Pour la plaquette de scierie, la granulométrie dépend du broyeur utilisé. Le plus souvent cette plaquette est très adaptée pour les chaufferies de moyenne puissance à forte puissance. Si les broyeurs de scierie ont une productivité importante, ils ne présentent pas forcément la même souplesse de réglage et produisent une plaquette souvent plus grossière dans laquelle persiste régulièrement quelques queues de déchiquetage de dimensions importantes.

Le déchiquetage grossier du bois de rebut et la présence parfois de corps étrangers (clous,...) conditionne son utilisation à des chaudières de puissance moyenne et importante et prévue pour cela (dessilage par racleur et transfert par tapis).

Le taux de fines
Les fines sont les particules de taille inférieure à 2 mm, résidus des opérations de transformation et de transport du bois. Un taux de fines important dans le combustible augmente le taux de poussières émises dans les fumées. S'il est trop important (supérieur à 2-5%) il engendre des dysfonctionnements de la chaudière (encrassage des tubes, difficultés de régulation,...).

LES UNITES DE MESURE
La tonne
La livraison au tonnage présente l'avantage d'attester la quantité à partir de ticket de pesée faisant foi. Néanmoins, dans la relation commerciale la notion de tonne est couplée au taux d'humidité. La fixation du prix sera effectuée à la tonne pour un taux d'humidité donné. Le non respect du taux dhumidité par le fournisseur peut être prévenu au travers de la mise en place d'un mécanisme de pénalités.
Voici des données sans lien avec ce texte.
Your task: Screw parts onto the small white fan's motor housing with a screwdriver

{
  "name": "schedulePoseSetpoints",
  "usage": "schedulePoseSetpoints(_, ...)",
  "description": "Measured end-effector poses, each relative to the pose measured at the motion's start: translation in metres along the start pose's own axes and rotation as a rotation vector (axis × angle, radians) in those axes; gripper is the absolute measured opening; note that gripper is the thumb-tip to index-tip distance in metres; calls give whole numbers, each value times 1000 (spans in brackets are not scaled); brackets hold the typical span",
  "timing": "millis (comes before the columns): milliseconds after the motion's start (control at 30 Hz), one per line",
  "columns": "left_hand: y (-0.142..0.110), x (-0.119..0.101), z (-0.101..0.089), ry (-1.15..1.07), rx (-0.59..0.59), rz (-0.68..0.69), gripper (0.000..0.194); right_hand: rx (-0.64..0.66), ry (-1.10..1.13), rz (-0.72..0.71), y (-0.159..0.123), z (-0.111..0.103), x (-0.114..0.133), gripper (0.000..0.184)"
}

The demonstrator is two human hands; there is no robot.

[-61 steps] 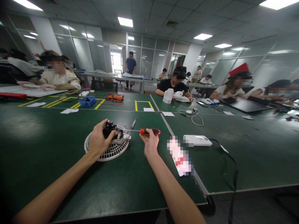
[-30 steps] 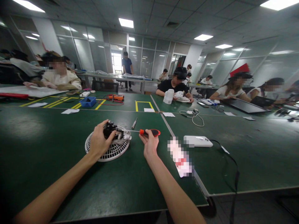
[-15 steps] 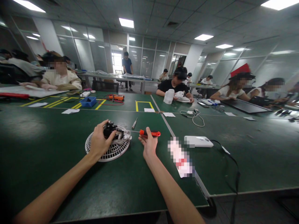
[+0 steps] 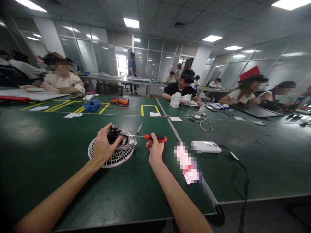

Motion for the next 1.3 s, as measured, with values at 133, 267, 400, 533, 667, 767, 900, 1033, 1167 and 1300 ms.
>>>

Cette unité (associé à un taux d'humidité) est actuellement la plus utilisée dans la région car elle présente une souplesse et une facilité d'utilisation pour le client (ticket de pesée).

Le MAP
Le Mètre cube Apparent Plaquettes correspond au volume occupé par la plaquette ramené au mètre cube.

Comme la tonne, il est à associer à un taux d'humidité. Si cette unité apparaît comme très simple pour la relation commerciale (il suffit de ramener le volume de plaquette par rapport au volume de la benne), les problématiques de tassement de la plaquette durant le trajet de livraison peut être sujet à discussion et problèmes pour la facturation.

Le stére
Le stère, unité connue est exclusivement utilisé pour le bois bûche.

Le kWh
La facturation au kWh livré permet une approche fine car correspond à la quantité d'énergie réellement livrée dans le silo avant combustion. Dans le cadre d'une relation contractuelle, l'obtention pour chaque livraison de la quantité d'énergie livrée peut être le résultat dun calcul associant tonnage livré et taux dhumidité mesuré à la réception.
Cette unité reste la plus juste, mais nécessite que le client soit équipé d'outils de mesure de l'humidité (définis dans la négociation commerciale afin quelle ne fasse pas l'objet de contestation) et de procédures de réception qui peuvent mobiliser des moyens que tous les maîtres d'ouvrage nont pas obligatoirement.